**Problem to solve**: Output each line of the material exactly as it stands.

####################

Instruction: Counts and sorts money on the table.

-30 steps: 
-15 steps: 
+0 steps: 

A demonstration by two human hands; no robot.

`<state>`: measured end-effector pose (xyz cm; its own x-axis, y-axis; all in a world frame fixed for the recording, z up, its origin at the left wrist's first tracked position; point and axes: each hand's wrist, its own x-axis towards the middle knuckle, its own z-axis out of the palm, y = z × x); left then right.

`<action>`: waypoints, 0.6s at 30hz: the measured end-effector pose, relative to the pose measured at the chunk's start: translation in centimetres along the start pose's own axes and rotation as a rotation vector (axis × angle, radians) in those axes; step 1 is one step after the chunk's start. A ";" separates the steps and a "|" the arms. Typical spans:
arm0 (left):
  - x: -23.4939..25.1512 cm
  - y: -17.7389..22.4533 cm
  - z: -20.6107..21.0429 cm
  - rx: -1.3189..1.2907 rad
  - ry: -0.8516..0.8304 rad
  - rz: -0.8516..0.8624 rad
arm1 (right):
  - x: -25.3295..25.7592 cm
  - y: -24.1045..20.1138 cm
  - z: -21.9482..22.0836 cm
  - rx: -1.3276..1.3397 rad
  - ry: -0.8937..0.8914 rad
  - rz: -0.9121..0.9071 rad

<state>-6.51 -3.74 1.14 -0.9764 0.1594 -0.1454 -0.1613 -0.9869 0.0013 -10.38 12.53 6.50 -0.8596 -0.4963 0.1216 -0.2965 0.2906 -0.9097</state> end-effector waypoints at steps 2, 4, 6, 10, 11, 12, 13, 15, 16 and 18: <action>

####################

**Response area**:
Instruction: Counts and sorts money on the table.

-30 steps: 
-15 steps: 
+0 steps: 

A demonstration by two human hands; no robot.

`<state>`: measured end-effector pose (xyz cm; its own x-axis, y-axis; all in a world frame fixed for the recording, z up, its origin at the left wrist's first tracked position; point and axes: each hand's wrist, its own x-axis towards the middle knuckle, its own z-axis out of the palm, y = z × x); left then right.

`<action>`: waypoints, 0.6s at 30hz: the measured end-effector pose, relative to the pose measured at the chunk's start: translation in centimetres along the start pose's own axes and rotation as a rotation vector (axis × angle, radians) in those axes; step 1 is one step after the chunk's start. A ";" separates the steps and a "|" the arms. Typical spans:
arm0 (left):
  - x: -23.4939..25.1512 cm
  - y: -17.7389..22.4533 cm
  - z: -20.6107..21.0429 cm
  - rx: -1.3189..1.2907 rad
  - ry: -0.8516..0.8304 rad
  - rz: -0.8516..0.8624 rad
arm1 (right):
  - x: -25.3295..25.7592 cm
  - y: -24.1045..20.1138 cm
  - z: -21.9482..22.0836 cm
  - rx: -1.3276..1.3397 rad
  - ry: -0.8937..0.8914 rad
  - rz: -0.9121..0.9071 rad

<state>-6.51 -3.74 1.14 -0.9764 0.1594 -0.1454 -0.1613 -0.9869 0.0013 -10.38 12.53 6.50 -0.8596 -0.4963 0.1216 -0.2965 0.2906 -0.9097</state> end-effector waypoints at steps 2, 4, 6, 10, 11, 12, 13, 15, 16 and 18: <action>

Nothing else remains for this exercise.